Binary Classification Web App (Mushroom Classifier)

Live App: https://binary-classification-webapp.streamlit.app

An interactive Machine Learning web application built with Streamlit that predicts whether a mushroom is edible or poisonous using multiple classification algorithms.

The app allows users to:

Select different machine learning classifiers
Adjust model hyperparameters
Train models interactively
Evaluate performance using multiple visual metrics

The application demonstrates how machine learning models can be deployed through a simple and intuitive web interface without requiring users to write any code.

Project Overview

This project implements a binary classification system using the Mushroom dataset. The application trains different machine learning models and provides an interface where users can experiment with various algorithms and hyperparameters.

The workflow includes:

Loading and preprocessing the dataset
Encoding categorical features
Splitting data into training and testing sets
Training different classification models
Evaluating models using multiple performance metrics
Visualizing model performance

All interactions are handled through a Streamlit UI sidebar, allowing users to control model behavior dynamically.

Features

Interactive Model Selection:

Users can choose from three different machine learning algorithms:

Support Vector Machine (SVM)
Logistic Regression
Random Forest

Hyperparameter Tuning:

The app allows users to tune important parameters for each algorithm.

SVM Parameters:

C – Regularization parameter
Kernel – Linear or RBF kernel
Gamma – Kernel coefficient

Logistic Regression Parameters:

C – Regularization strength
max_iter – Maximum number of training iterations

Random Forest Parameters:

n_estimators – Number of trees
max_depth – Maximum depth of trees
bootstrap – Bootstrap sampling toggle

Model Evaluation Metrics:

Users can visualize different evaluation metrics after training a model:

Confusion Matrix
ROC Curve
Precision-Recall Curve

The app also displays:

Accuracy
Precision
Recall

Dataset Visualization:

Users can optionally view the raw encoded dataset directly inside the application.

Example Workflow

Select a classifier from the sidebar.
Adjust the hyperparameters.
Select the evaluation metrics to display.
Click Classify to train the model.
View performance metrics and plots.

Dataset

This project uses the Mushroom Dataset from the UCI Machine Learning Repository.

Dataset Source: https://archive.ics.uci.edu/dataset/73/mushroom

The dataset contains descriptions of hypothetical samples corresponding to 23 species of gilled mushrooms.

Each sample is labeled as:

Edible
Poisonous

The dataset contains categorical features describing mushroom characteristics such as cap shape, odor, gill size, habitat, and spore print color.

Data Preprocessing

Before training the models, the dataset undergoes preprocessing steps:

1. Loading the Dataset

The dataset is loaded using Pandas from the CSV file.

pd.read_csv('dataset/mushrooms.csv')

2. Label Encoding

Since all features are categorical, they are converted into numeric values using LabelEncoder.
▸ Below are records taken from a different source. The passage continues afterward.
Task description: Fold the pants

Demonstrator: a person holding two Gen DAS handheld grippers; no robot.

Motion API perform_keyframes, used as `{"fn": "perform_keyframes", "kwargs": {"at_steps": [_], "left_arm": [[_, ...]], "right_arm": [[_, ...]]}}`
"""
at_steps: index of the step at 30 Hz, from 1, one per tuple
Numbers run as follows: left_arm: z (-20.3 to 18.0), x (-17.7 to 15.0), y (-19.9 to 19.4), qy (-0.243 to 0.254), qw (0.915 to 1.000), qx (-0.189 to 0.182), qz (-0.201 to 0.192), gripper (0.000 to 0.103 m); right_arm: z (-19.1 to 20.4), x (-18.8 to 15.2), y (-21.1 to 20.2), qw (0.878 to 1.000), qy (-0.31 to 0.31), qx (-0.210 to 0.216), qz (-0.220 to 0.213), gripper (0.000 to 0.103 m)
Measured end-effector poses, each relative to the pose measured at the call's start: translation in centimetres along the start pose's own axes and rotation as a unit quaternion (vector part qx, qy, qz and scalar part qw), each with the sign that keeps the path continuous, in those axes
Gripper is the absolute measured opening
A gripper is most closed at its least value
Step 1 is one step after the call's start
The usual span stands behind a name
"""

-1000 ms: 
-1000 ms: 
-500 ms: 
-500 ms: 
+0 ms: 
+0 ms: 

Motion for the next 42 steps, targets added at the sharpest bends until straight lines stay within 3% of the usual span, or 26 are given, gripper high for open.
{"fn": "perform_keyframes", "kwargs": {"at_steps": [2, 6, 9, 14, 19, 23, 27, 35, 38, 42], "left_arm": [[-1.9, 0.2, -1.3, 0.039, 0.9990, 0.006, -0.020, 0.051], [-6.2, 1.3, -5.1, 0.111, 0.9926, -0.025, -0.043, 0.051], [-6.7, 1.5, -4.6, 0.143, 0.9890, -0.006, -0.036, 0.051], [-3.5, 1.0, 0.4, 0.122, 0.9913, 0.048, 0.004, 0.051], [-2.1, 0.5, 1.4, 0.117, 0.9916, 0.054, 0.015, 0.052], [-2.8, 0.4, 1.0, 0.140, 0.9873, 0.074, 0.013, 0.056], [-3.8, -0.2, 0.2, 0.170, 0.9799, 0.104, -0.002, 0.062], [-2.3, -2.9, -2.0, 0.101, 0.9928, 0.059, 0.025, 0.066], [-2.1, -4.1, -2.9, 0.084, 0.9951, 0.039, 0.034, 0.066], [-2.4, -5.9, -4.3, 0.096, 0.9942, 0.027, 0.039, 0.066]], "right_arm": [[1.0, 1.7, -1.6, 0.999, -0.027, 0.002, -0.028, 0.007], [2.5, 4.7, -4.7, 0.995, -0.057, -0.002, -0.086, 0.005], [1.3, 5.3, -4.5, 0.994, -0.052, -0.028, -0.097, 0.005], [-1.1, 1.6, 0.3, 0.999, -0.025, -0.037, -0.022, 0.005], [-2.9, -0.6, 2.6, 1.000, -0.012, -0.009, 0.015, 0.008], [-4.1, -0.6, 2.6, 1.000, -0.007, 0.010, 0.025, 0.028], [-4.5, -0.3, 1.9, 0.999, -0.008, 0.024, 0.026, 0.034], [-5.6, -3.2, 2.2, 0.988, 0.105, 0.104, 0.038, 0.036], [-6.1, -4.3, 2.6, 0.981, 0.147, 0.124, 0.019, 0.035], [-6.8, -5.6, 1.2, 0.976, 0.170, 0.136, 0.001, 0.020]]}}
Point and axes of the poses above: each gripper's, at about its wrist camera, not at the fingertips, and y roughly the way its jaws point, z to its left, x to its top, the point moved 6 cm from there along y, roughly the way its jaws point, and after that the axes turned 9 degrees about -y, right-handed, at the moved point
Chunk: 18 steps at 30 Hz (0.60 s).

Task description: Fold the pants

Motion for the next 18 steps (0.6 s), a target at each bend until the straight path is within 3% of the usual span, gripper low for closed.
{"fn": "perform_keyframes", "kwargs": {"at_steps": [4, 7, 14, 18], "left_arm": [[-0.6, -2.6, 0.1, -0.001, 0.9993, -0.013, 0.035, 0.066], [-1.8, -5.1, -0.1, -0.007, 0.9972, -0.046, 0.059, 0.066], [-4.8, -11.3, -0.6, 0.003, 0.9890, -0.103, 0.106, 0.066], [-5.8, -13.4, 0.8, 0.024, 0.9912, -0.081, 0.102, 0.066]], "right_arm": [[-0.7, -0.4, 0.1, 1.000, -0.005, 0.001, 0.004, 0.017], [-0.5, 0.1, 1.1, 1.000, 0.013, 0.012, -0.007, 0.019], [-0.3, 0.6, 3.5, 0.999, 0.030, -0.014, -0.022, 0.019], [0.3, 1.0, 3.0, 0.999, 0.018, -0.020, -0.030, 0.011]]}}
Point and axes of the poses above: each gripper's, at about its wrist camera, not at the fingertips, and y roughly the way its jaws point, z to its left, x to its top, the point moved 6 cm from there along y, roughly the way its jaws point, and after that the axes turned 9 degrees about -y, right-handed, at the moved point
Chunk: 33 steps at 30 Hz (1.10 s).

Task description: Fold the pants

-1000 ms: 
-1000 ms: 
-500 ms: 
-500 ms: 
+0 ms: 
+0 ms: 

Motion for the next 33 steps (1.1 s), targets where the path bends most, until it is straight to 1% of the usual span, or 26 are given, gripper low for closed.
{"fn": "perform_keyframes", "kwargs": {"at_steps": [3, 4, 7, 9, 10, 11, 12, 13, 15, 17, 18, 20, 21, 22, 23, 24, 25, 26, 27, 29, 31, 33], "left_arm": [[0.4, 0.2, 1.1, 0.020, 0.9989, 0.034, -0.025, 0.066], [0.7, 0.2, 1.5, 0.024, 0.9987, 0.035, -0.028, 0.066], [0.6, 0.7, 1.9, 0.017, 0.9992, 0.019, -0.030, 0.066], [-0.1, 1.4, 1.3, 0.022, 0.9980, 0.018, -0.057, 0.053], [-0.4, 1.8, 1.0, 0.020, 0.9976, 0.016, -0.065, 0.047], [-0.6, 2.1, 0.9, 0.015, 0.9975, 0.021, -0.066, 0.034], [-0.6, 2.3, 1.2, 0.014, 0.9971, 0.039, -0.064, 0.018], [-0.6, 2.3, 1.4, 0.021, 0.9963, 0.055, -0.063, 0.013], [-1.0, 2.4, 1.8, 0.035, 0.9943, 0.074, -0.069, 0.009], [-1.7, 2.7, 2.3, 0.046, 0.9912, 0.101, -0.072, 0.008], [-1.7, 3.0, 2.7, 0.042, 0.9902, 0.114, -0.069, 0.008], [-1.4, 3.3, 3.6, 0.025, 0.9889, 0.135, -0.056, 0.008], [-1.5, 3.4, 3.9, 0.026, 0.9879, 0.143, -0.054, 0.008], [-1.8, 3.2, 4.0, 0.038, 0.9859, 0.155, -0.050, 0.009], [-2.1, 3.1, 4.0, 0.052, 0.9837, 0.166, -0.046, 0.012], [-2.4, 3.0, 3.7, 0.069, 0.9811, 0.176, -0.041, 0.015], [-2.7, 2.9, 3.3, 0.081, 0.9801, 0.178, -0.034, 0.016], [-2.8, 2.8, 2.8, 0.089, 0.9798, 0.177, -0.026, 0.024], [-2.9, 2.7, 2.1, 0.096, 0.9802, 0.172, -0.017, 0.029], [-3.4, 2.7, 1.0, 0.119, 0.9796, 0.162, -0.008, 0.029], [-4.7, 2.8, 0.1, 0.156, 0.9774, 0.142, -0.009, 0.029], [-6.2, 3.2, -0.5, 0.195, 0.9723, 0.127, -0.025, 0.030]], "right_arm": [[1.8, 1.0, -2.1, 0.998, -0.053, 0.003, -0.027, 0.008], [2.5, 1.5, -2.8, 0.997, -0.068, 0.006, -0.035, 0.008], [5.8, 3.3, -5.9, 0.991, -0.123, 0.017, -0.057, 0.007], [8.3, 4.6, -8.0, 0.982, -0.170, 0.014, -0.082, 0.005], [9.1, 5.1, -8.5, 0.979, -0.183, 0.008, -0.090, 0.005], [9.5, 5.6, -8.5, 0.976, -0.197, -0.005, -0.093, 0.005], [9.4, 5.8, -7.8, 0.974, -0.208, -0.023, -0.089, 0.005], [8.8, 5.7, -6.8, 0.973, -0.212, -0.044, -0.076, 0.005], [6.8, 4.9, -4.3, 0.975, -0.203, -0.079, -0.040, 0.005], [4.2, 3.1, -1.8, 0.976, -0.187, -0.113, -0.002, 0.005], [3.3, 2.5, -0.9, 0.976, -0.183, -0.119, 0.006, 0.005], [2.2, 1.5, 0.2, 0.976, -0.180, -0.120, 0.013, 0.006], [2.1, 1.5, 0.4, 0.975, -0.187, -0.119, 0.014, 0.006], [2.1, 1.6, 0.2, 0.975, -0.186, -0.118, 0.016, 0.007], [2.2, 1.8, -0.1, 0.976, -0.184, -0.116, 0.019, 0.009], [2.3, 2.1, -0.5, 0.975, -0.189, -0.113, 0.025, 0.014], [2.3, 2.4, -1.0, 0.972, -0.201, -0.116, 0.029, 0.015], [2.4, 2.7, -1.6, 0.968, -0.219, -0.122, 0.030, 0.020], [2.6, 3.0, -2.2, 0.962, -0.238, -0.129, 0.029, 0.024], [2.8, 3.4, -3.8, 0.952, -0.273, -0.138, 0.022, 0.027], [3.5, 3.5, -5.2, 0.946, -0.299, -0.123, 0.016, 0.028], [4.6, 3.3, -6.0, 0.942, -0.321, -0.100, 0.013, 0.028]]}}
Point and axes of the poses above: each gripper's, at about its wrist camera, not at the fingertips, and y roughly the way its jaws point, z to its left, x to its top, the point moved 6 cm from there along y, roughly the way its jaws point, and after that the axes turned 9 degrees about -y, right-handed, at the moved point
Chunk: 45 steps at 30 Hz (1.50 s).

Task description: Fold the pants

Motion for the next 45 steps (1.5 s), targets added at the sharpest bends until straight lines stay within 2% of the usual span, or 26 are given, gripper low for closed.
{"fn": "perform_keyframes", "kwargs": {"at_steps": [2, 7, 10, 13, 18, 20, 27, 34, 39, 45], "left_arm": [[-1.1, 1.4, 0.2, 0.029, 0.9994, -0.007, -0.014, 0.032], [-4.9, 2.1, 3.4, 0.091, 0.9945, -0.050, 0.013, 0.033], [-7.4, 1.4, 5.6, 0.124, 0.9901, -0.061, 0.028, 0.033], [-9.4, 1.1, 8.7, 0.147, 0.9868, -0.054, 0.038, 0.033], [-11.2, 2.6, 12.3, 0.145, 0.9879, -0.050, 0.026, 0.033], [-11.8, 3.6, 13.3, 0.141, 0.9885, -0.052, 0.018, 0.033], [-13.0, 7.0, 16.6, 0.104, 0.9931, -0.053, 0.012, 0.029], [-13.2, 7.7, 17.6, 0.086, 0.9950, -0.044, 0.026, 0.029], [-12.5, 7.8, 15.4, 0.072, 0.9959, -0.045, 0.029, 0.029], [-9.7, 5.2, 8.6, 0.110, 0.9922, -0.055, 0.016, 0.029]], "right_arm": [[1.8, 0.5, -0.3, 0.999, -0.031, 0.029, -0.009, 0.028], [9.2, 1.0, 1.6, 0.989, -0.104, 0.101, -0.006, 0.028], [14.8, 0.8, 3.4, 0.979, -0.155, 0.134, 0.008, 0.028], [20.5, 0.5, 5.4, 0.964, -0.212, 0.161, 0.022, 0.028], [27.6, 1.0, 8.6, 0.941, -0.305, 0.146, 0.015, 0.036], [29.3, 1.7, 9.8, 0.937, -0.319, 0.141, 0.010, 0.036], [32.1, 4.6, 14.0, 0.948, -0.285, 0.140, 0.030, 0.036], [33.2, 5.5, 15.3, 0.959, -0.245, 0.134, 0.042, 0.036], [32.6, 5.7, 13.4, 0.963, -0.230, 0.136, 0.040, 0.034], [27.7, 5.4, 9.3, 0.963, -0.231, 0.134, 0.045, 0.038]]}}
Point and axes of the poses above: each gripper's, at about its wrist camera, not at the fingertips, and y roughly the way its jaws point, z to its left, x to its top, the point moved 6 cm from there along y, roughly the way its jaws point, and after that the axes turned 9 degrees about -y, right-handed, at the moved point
Each column is encoded separately.

3. Train-Test Split

The dataset is split into:

70% training data
30% testing data

Using:

train_test_split(test_size=0.3, random_state=0)

This ensures reproducibility.

Machine Learning Models

The app supports three classifiers implemented with Scikit-learn.

Support Vector Machine (SVM):

A powerful supervised learning algorithm used for classification tasks. The implementation allows configuration of:

Regularization parameter (C)
Kernel type (linear, rbf)
Kernel coefficient (gamma)

Model used: sklearn.svm.SVC

Logistic Regression:

A linear model commonly used for binary classification. Configurable parameters:

Regularization strength (C)
Maximum training iterations (max_iter)

Model used: sklearn.linear_model.LogisticRegression

Random Forest:

An ensemble learning method that builds multiple decision trees and combines their predictions. Configurable parameters:

Number of trees (n_estimators)
Maximum tree depth (max_depth)
Bootstrap sampling (bootstrap)

Model used: sklearn.ensemble.RandomForestClassifier

Evaluation Metrics

The application evaluates model performance using several metrics.

Accuracy:

Measures the percentage of correctly classified samples.

$$ Accuracy = \frac{Correct\ Predictions}{Total\ Predictions} = \frac{TP + TN}{TP + TN + FP + FN} $$

Precision:

Measures how many predicted positives are actually positive.

$$ Precision = \frac{True\ Positives}{Predicted\ Positives} = \frac{TP}{TP + FP} $$

Recall:

Measures how many actual positives are correctly predicted.

$$ Recall = \frac{True\ Positives}{Actual\ Positives} = \frac{TP}{TP + FN} $$

Confusion Matrix:

Displays counts of: True Positives (TP), False Positives (FP), True Negatives (TN), and False Negatives (FN).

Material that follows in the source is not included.